▶ [ACTION ITEM] The answer must be an exact copy of the lines from the top of the listing below through the line with "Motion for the", with no pictures.

********

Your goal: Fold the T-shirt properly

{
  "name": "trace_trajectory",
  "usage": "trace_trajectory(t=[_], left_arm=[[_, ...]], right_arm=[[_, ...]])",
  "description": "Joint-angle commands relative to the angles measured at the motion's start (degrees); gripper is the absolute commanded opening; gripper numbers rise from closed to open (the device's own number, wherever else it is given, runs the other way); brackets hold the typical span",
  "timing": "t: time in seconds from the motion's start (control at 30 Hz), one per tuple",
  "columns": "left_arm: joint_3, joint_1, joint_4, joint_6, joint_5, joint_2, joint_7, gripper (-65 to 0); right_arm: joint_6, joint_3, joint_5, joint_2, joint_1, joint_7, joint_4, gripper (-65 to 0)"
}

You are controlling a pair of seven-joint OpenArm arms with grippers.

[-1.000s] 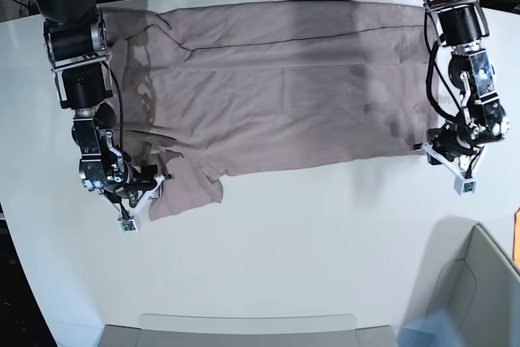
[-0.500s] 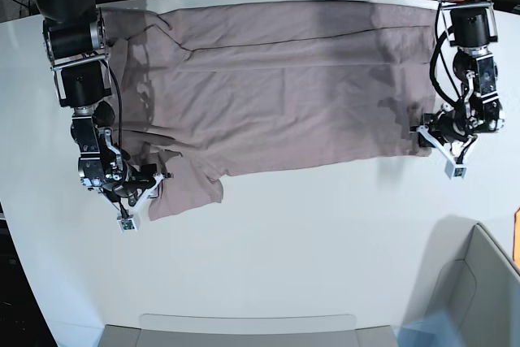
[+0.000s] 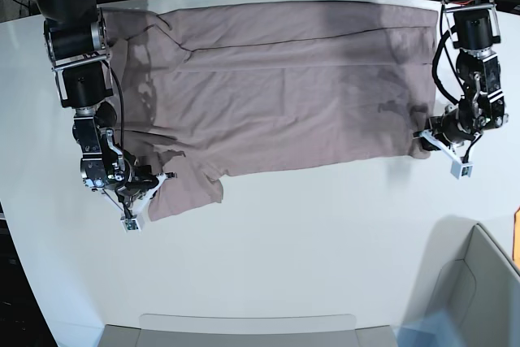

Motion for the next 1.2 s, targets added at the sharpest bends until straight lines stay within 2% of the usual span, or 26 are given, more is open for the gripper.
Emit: trace_trajectory(t=[0.0, 0.1, 0.27, 0.37, 0.5, 0.6, 0.77, 0.97, 1.13, 1.17], left_arm=[[0.04, -0.37, 0.05, 0.54, 1.36, -0.79, 0.62, -65.0], [-1.1, -0.37, 0.22, 0.54, 1.36, -0.88, -0.52, -65.0], [-9.1, -0.81, 0.84, 0.54, 1.28, -0.53, -0.52, -65.0], [-10.6, -0.63, 4.0, 0.54, 1.28, -0.53, 0.01, -65.0], [-10.6, -0.37, 8.49, 0.54, 1.28, -0.53, 0.62, -65.0], [-10.6, -0.37, 9.1, 0.54, 1.28, -0.53, 3.35, -65.0], [-10.68, 1.04, 9.36, 0.54, 1.28, -0.53, 4.23, -65.0], [-10.68, 2.0, 11.12, 0.54, 1.28, -0.53, 3.96, -65.0], [-10.68, 1.92, 11.21, 0.54, 1.28, -0.44, 3.96, -65.0], [-10.68, 1.92, 11.21, 0.54, 1.28, -0.44, 3.96, -65.0]], right_arm=[[-0.38, 0.32, -0.86, 0.61, 1.83, -1.7, 0.08, -65.0], [-0.38, 0.23, -0.86, 0.61, 2.62, -1.7, 0.69, -65.0], [-0.38, 0.41, -0.86, 1.05, 3.41, -1.7, 6.05, -65.0], [-0.38, 0.41, -0.86, 1.22, 3.59, -1.79, 8.08, -65.0], [-0.38, 0.41, -0.86, 2.45, 3.59, -2.05, 10.19, -65.0], [-0.38, 0.41, -0.86, 2.63, 2.97, -2.49, 11.77, -65.0], [-0.38, 0.5, -0.77, 2.72, 1.39, -6.8, 15.81, -65.0], [-0.38, 0.59, -0.77, 3.16, 0.25, -6.53, 16.52, -65.0], [-0.47, 0.59, -0.77, 3.07, 0.25, -3.37, 16.43, -65.0], [-0.64, 0.59, -0.77, 3.07, 0.33, -3.28, 16.43, -60.5]])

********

▶ [SOLVED PROBLEM]
Your goal: Fold the T-shirt properly

{
  "name": "trace_trajectory",
  "usage": "trace_trajectory(t=[_], left_arm=[[_, ...]], right_arm=[[_, ...]])",
  "description": "Joint-angle commands relative to the angles measured at the motion's start (degrees); gripper is the absolute commanded opening; gripper numbers rise from closed to open (the device's own number, wherever else it is given, runs the other way); brackets hold the typical span",
  "timing": "t: time in seconds from the motion's start (control at 30 Hz), one per tuple",
  "columns": "left_arm: joint_3, joint_1, joint_4, joint_6, joint_5, joint_2, joint_7, gripper (-65 to 0); right_arm: joint_6, joint_3, joint_5, joint_2, joint_1, joint_7, joint_4, gripper (-65 to 0)"
}

You are controlling a pair of seven-joint OpenArm arms with grippers.

[-1.000s] 
[-0.500s] 
[+0.000s] 

Motion for the next 1.2 s, targets added at the sharpest bends until straight lines stay within 2% of the usual span, or 26 are given, more is open for the gripper.

This completes the answer.